▸ **Task prompt**
Among the records that follow, set down only the lines from the one containing "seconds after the" to the one containing "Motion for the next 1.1", both included, exactly.

▸ **Collected data entries**
***

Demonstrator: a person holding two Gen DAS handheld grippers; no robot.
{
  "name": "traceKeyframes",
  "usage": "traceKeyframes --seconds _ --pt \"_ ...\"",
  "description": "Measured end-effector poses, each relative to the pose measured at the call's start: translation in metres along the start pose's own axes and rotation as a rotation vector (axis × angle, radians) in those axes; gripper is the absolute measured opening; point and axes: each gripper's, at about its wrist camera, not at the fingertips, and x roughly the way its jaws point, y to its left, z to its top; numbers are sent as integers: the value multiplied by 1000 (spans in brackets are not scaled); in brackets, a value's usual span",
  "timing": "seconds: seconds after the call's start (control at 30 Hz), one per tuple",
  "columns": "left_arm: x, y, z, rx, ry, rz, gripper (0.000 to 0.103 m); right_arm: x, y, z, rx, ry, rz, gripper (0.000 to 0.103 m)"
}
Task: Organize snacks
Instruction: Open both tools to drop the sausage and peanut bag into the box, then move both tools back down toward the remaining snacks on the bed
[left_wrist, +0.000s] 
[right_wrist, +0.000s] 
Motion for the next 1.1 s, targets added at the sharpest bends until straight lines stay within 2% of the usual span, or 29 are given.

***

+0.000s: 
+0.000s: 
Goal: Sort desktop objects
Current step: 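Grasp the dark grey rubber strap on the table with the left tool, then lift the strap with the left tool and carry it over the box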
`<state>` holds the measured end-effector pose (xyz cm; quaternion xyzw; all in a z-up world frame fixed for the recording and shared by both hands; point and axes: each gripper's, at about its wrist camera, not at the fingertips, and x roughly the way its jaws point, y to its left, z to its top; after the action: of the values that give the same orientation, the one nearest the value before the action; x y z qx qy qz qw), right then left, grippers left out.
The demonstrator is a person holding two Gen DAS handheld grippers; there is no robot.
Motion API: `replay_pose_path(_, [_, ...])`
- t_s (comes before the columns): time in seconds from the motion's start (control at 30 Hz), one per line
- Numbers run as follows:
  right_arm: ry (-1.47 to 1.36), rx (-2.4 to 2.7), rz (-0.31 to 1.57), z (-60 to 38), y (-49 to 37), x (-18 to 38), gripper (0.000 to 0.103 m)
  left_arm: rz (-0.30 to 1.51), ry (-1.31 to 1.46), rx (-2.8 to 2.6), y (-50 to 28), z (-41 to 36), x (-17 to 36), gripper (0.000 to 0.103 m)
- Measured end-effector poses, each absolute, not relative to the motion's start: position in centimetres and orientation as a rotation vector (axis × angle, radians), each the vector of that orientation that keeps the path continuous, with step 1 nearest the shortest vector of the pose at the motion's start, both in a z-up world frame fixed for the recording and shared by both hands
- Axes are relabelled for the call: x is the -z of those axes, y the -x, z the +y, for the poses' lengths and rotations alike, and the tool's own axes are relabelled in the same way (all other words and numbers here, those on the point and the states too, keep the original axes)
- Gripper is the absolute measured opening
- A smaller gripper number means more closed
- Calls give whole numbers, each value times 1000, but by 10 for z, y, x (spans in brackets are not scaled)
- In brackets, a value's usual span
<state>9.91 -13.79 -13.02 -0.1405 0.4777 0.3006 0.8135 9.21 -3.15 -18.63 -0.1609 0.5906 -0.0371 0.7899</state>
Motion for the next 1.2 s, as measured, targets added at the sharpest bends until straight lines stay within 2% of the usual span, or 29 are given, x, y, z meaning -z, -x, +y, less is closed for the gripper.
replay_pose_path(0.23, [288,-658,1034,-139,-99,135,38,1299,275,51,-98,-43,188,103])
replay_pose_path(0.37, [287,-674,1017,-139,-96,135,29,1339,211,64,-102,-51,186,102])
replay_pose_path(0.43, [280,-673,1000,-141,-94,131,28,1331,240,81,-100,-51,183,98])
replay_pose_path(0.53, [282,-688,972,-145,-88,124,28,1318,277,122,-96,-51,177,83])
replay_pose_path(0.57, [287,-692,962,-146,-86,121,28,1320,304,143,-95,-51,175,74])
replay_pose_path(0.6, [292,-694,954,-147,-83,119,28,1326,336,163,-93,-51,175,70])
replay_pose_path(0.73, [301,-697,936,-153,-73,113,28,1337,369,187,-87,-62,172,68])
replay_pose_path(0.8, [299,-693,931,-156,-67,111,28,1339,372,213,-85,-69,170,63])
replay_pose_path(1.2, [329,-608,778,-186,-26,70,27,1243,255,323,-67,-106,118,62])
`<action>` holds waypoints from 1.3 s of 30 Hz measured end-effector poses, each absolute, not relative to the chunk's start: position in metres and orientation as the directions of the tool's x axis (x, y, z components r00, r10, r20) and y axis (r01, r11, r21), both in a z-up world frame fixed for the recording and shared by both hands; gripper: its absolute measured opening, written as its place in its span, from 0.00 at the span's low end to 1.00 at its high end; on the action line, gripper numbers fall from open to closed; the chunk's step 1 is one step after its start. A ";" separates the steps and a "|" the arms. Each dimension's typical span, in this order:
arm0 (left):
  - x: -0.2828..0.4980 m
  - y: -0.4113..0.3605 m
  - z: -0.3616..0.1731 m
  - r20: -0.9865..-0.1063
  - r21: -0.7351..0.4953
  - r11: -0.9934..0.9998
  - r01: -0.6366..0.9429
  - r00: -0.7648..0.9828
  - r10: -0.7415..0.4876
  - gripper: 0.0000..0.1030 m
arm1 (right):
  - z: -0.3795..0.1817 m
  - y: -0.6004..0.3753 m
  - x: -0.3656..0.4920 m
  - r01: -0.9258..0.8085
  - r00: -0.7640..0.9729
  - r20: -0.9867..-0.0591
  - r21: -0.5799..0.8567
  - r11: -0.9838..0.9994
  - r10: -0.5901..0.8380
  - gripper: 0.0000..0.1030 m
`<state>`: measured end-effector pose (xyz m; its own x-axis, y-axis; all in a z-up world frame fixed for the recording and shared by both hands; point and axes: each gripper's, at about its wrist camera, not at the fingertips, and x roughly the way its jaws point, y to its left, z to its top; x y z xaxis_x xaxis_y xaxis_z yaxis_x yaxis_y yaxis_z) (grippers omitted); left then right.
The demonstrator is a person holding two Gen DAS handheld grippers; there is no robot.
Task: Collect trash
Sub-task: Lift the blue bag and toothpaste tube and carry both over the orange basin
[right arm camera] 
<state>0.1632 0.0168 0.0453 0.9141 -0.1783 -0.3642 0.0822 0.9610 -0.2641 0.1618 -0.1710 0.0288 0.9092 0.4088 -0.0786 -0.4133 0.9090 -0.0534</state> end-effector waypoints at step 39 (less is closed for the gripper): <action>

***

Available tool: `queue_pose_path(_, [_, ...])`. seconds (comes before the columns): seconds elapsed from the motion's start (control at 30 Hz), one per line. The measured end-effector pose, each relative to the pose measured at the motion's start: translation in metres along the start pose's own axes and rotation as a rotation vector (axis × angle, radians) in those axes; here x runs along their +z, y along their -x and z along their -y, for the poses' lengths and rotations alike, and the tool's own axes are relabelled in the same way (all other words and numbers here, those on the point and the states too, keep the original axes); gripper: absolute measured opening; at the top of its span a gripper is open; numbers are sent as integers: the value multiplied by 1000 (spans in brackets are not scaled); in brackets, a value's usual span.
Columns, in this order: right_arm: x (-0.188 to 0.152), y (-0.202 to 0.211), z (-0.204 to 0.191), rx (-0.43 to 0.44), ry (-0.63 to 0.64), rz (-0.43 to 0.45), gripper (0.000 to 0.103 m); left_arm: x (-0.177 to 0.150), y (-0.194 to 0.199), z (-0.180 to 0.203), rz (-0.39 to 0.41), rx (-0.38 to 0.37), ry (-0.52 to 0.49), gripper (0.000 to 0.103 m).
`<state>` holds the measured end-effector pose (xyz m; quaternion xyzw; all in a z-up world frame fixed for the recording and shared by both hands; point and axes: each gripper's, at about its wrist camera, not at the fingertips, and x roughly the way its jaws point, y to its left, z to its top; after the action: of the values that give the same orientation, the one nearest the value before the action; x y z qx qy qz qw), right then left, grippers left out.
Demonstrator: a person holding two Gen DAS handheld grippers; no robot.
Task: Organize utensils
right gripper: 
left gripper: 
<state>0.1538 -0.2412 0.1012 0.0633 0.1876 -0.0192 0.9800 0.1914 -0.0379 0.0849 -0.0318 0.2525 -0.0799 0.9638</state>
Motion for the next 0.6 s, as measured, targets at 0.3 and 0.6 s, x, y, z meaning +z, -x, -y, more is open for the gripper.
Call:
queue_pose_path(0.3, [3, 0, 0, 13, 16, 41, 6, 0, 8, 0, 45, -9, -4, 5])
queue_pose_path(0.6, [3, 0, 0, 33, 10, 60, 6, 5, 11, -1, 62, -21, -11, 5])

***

▸ **Exercise solution**
  "timing": "seconds: seconds after the call's start (control at 30 Hz), one per tuple",
  "columns": "left_arm: x, y, z, rx, ry, rz, gripper (0.000 to 0.103 m); right_arm: x, y, z, rx, ry, rz, gripper (0.000 to 0.103 m)"
}
Task: Organize snacks
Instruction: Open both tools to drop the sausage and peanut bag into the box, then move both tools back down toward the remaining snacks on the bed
[left_wrist, +0.000s] 
[right_wrist, +0.000s] 
Motion for the next 1.1 s, targets added at the sharpest bends until straight lines stay within 2% of the usual span, or 29 are given.

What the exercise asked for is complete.